CALGARY — Crescent Point Energy Corp. reported its second-quarter profit fell by 36 per cent year-over-year as global oil prices declined from 2022's dramatic peaks.
The Calgary-based company said Wednesday it earned $212.3 million in the three-month period ended June 30, 2023, down from $331.5 million in the same period a year ago.
The company's operating results are still "solid," said RBC Capital Markets analyst Michael Harvey in a note Wednesday. He pointed out Crescent Point's adjusted funds from operations for the quarter, which work out to $1.01 per share, beat Wall Street's expectations of 97 cents per share.
During the quarter, Crescent Point also returned 60 per cent of its free cash flow to shareholders via dividends and share repurchases, for a total of almost $167 million.
But the decline in earnings coincided with weakening crude oil prices due to slowing global economic growth and the fading of concerns about supply disruptions as a result of the Ukraine war.
Many Canadian oil producers reaped record profits in 2022 as global commodity prices spiked in the aftermath of Russia's unprovoked invasion. But those sky-high prices have eased significantly in recent months. The benchmark West Texas Intermediate averaged US$75 per barrel for the first six months of 2023, down from over $100 per barrel on average over the same period in 2022.
Crescent Point — which has drilling operations in Alberta, Saskatchewan, and Manitoba — says its average selling price in the quarter was CDN$67.31 per barrel of oil equivalent, down from $109.44 a year earlier.
During the quarter, the company closed its previously announced deal to buy Spartan Delta Corp.'s Montney oilfield assets in Alberta for $1.7 billion.
The deal means that Crescent Point will significantly grow its presence in what is one of North America's largest unconventional petroleum plays, acquiring 600 drilling locations the region and adding 38,000 barrels of oil equivalent per day to the company's production capacity.
On a conference call with analysts on Wednesday, CEO Craig Bryksa said the company's early results from wells in its new Montney play have been "prolific", adding Crescent Point is excited about the opportunities in the area.
He said the company remains on track to drill 15 wells in the Montney in 2023, and 15 wells in its Kaybob Duvernay play, which it acquired from Shell Canada for $900 million in 2021.
"During the second half of this year, we expect to realize the benefits of our recent Montney acquisition and continued momentum in our Kaybob Duvernay play, as we plan to bring onstream additional (well) pads in both areas during the third and fourth quarter," Bryksa said.
Assuming oil prices remain in the US$75 range, Crescent Point's output for the second half of 2023 will average about 179,000 barrels of oil equivalent per day (boe/d), he said.
Crescent Point was one of many oil and gas producers that was forced to temporarily halt some of its operations in northwest Alberta in May as a precaution as wildfires raged across the province.
The company said the downtime resulted in a loss of about 7,000 barrels of oil equivalent per day (boe/d) of production in the quarter, with its total production for the three-month period averaging 155,031 boe/d.

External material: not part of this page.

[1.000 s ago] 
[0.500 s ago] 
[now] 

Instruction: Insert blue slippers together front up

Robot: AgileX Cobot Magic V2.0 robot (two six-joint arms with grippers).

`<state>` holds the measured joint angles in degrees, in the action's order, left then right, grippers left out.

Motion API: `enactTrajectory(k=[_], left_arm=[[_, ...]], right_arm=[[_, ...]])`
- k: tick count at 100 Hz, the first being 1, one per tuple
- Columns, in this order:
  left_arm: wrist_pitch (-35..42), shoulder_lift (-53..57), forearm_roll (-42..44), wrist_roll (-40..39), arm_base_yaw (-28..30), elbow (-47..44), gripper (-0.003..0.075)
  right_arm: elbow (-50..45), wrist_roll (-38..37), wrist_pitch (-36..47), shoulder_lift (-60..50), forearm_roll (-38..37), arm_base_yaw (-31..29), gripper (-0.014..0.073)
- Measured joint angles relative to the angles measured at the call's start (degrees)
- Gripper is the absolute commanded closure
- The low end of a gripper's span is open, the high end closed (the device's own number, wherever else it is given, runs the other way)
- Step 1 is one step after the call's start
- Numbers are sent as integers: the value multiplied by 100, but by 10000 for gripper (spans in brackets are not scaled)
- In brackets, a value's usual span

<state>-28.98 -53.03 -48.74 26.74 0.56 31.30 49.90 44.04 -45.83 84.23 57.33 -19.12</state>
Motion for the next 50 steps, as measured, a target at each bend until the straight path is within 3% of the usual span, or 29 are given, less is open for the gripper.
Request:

However, Crescent Point said due to better-than-expected performance from its Kaybob Duvernay oilfield assets in the first half of the year, it is able to maintain its annual average production guidance and its capital expenditures budget remains unchanged.
"I'd like to commend our teams in the field and thank our local community members and first responders for their incredible efforts to keep everyone safe during the wildfires," Bryksa said.
"Furthermore, thanks to our dedicated teams and advanced field operation technology, we were able to quickly restore our Kaybob Duvernay volumes as the fire subsided."
The company also announced on Wednesday a special cash dividend of 3.5 cents per share.